The cell membrane is made up of a lipid bilayer where cholesterols, proteins and phospholipids all work together to hold the membrane intact. The interior of the cell is filled with a water-like substance that fills the spaces inbetween the structures that reside inside the cell. The attached carbohydrate portion of glycoproteins assists with stabilizing the position of the protein inside the membrane. Glycoproteins exist as integral membrane proteins that run through both layers of the cell membrane. These molecules are embedded inside the middle layer of the membrane, and so are permanently connected to it.

Membrane Pathways

As integral membrane proteins, glycoproteins can act as chemical pathways that allow ions and molecules to move in and out of the cell. Materials like glucose, amino acids and carbon dioxide are carried across the cell membrane by these channels. Water-soluble cell materials are most reliant on these pathways, as the membrane core is made up of a fatty substance that prevents water-soluble materials from flowing through.

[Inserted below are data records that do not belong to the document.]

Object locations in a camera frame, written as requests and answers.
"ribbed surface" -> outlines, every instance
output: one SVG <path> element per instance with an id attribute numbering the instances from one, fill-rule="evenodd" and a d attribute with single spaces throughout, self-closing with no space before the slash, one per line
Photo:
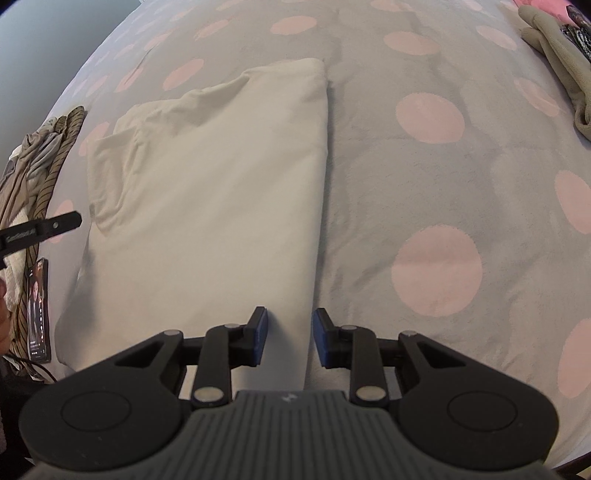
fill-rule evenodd
<path id="1" fill-rule="evenodd" d="M 162 452 L 107 473 L 43 465 L 29 480 L 551 480 L 540 465 L 503 473 L 442 465 L 410 445 L 382 410 L 354 407 L 341 392 L 242 392 L 193 414 Z"/>

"polka dot bedsheet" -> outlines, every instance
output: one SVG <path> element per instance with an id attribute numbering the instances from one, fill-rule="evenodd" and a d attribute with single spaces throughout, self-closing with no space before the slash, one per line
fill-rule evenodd
<path id="1" fill-rule="evenodd" d="M 315 57 L 330 110 L 316 306 L 530 383 L 560 414 L 548 464 L 588 452 L 591 144 L 524 26 L 508 0 L 147 0 L 50 112 L 89 111 L 48 211 L 83 226 L 40 249 L 52 331 L 89 229 L 89 143 L 135 104 Z M 346 389 L 346 375 L 311 348 L 305 387 Z"/>

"bed sheet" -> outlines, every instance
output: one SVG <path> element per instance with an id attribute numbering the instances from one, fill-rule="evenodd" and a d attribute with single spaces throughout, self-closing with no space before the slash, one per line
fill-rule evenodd
<path id="1" fill-rule="evenodd" d="M 89 142 L 138 103 L 315 57 L 330 140 L 315 304 L 535 386 L 561 418 L 548 464 L 588 452 L 591 144 L 524 26 L 509 0 L 146 1 L 50 112 L 89 110 L 48 211 L 76 208 L 83 226 L 40 249 L 52 330 L 89 229 Z M 346 375 L 310 348 L 305 387 L 346 388 Z"/>

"wall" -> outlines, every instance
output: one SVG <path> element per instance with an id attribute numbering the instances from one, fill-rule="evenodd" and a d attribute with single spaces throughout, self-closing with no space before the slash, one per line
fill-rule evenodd
<path id="1" fill-rule="evenodd" d="M 19 0 L 0 17 L 0 172 L 138 0 Z"/>

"phone screen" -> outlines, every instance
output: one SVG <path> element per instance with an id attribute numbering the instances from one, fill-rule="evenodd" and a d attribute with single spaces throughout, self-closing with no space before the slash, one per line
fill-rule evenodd
<path id="1" fill-rule="evenodd" d="M 38 363 L 51 361 L 49 318 L 47 315 L 46 258 L 37 260 L 29 272 L 27 294 L 29 357 Z"/>

These materials bind to the portion of the protein that sits on the outside the cell membrane (“heads.’) This is a selective process in which only certain materials can bind to each glycoprotein type.

Concentration Gradients

Glycoprotein “heads” also play a part in coordinating cellular processes with the cell’s external environment. In cases where there’s an excess amount of glucose in the bloodstream, the pancreas will release a hormone (insulin) into the bloodstream. Glycoproteins head receptors respond to the presence of insulin and begin the process of incorporating glucose molecules into the cell. If the cell already has its needed glucose supply, a process called “active transport” is initiated. Active transport requires the cell to expend energy in order to move materials in and out. Another process called “passive transport” is a natural absorption process that depends on what concentration of chemicals exists on either side of the cell membrane.

Cell Signaling

Some integral membrane pathways require a certain gradient, or pressure, for materials to move through. These pathways play a part in the cell signaling process. As ions move back and forth across the cell membrane, the cell takes on varying electrical charges depending on the amount of ions on either side of the membrane. Inactive cell conditions are said to be in a resting state, or resting potential: ion concentrations are equal on both sides of the membrane. When these concentrations are different, glycoproteins trigger an “action potential” which causes the cell’s internal environment to excrete whatever enzymes are needed to move materials in, or out, of the cell.